Unanswered Questions
How does this technology handle complex and ambiguous queries from users?
The article does not provide details on how the system processes and responds to complex or ambiguous queries from users.
What measures are in place to ensure the accuracy and reliability of the information provided by the system?
The article does not mention any specific measures or mechanisms to ensure the accuracy and reliability of the information generated by the system.
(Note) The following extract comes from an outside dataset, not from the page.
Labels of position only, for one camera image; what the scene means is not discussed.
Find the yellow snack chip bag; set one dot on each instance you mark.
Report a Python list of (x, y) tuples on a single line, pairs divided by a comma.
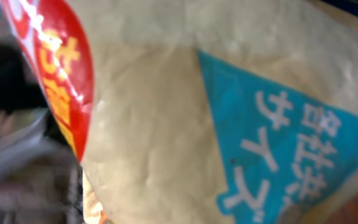
[(202, 111)]
Original Abstract Submitted
in various examples, systems and methods that use dialogue systems associated with various machine systems and applications are described. for instance, the systems and methods may receive text data representing speech, such as a question associated with a vehicle or other machine type. the systems and methods then use a retrieval system(s) to retrieve a question/answer pair(s) associated with the text data and/or contextual information associated with the text data. in some examples, the contextual information is associated with a knowledge base associated with or corresponding to the vehicle. the systems and methods then generate a prompt using the text data, the question/answer pair(s), and/or the contextual information. additionally, the systems and methods determine, using a language model(s) and based at least on the prompt, an output associated with the text data. for instance, the output may include information that answers the question associated with the vehicle.